* _Description of the task_
Bring together every line in the data that includes "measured".

═══ Collected data ═══

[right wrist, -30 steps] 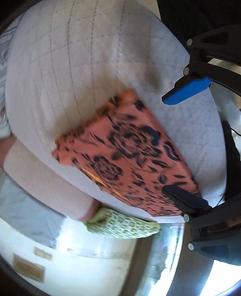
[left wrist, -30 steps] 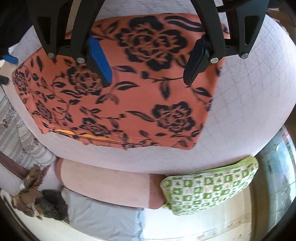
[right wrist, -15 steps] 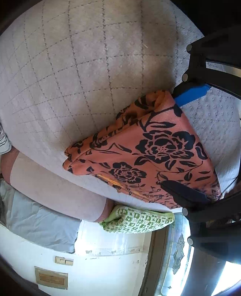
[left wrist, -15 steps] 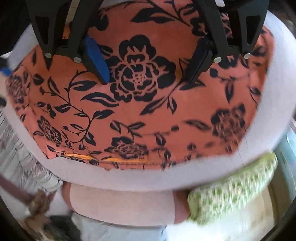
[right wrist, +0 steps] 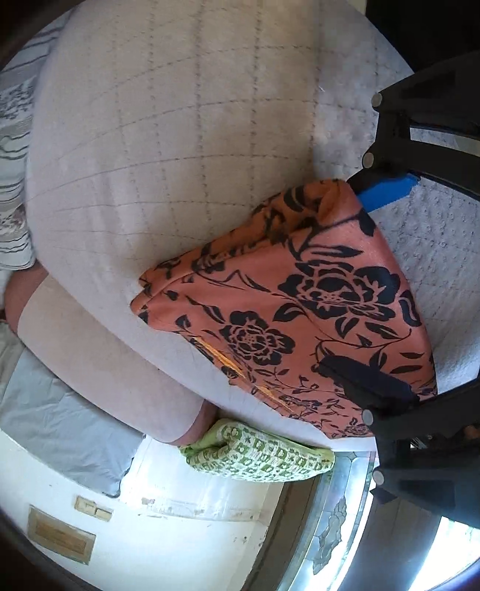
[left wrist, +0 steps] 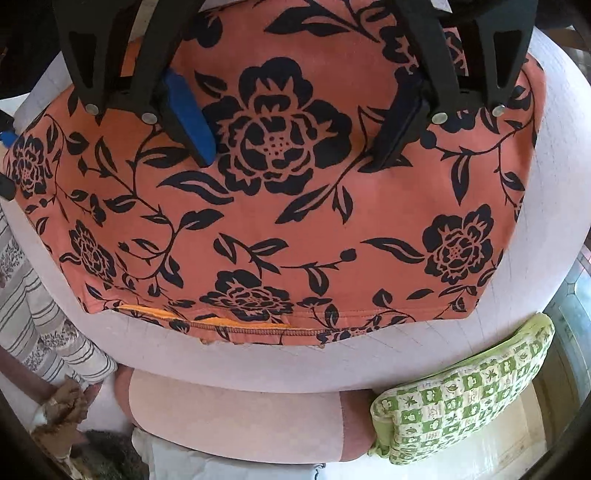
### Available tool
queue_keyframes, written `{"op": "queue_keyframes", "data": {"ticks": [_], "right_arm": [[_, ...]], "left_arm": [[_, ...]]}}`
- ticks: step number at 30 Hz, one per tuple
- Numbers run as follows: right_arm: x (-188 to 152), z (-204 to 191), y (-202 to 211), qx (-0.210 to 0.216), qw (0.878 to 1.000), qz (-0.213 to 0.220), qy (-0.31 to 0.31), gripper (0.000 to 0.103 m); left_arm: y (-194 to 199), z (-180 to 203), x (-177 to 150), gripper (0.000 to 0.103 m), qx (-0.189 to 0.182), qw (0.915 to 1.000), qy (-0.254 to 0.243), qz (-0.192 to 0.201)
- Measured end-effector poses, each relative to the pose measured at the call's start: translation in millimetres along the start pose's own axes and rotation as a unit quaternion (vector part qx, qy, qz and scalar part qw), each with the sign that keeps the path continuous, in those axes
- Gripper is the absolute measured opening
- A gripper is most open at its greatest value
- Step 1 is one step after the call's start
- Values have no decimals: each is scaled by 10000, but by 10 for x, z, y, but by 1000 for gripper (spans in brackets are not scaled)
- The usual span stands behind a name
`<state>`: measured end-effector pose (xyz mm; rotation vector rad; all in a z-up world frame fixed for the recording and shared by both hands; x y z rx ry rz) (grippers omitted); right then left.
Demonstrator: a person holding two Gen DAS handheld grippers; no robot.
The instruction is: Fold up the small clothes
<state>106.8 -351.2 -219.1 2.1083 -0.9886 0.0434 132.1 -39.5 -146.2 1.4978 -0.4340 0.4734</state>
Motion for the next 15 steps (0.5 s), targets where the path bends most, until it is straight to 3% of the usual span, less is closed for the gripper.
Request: {"op": "queue_keyframes", "data": {"ticks": [7,9,13,15], "right_arm": [[-2,47,-118,-219,9997,-100,-18,74],[21,39,-132,-227,9997,-101,-24,70],[32,115,-215,-384,9991,-156,-8,50],[55,134,-183,-341,9993,-131,-118,49]], "left_arm": [[6,-29,-15,90,-88,10000,-4,-2],[13,-36,-19,90,-114,9999,1,-8],[-2,-23,5,90,-123,9999,-25,-112],[79,-48,42,90,-140,9999,47,-73]]}}
Point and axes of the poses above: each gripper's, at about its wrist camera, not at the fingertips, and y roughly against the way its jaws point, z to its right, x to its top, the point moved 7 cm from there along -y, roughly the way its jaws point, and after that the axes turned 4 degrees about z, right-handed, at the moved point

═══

* _Solution for this exercise_
- Measured end-effector poses, each relative to the pose measured at the call's start: translation in millimetres along the start pose's own axes and rotation as a unit quaternion (vector part qx, qy, qz and scalar part qw), each with the sign that keeps the path continuous, in those axes
- Gripper is the absolute measured opening
`<state>`: measured end-effector pose (xyz mm; rotation vector rad; all in a z-up world frame fixed for the recording and shared by both hands; x y z rx ry rz) (grippers omitted); right then left.

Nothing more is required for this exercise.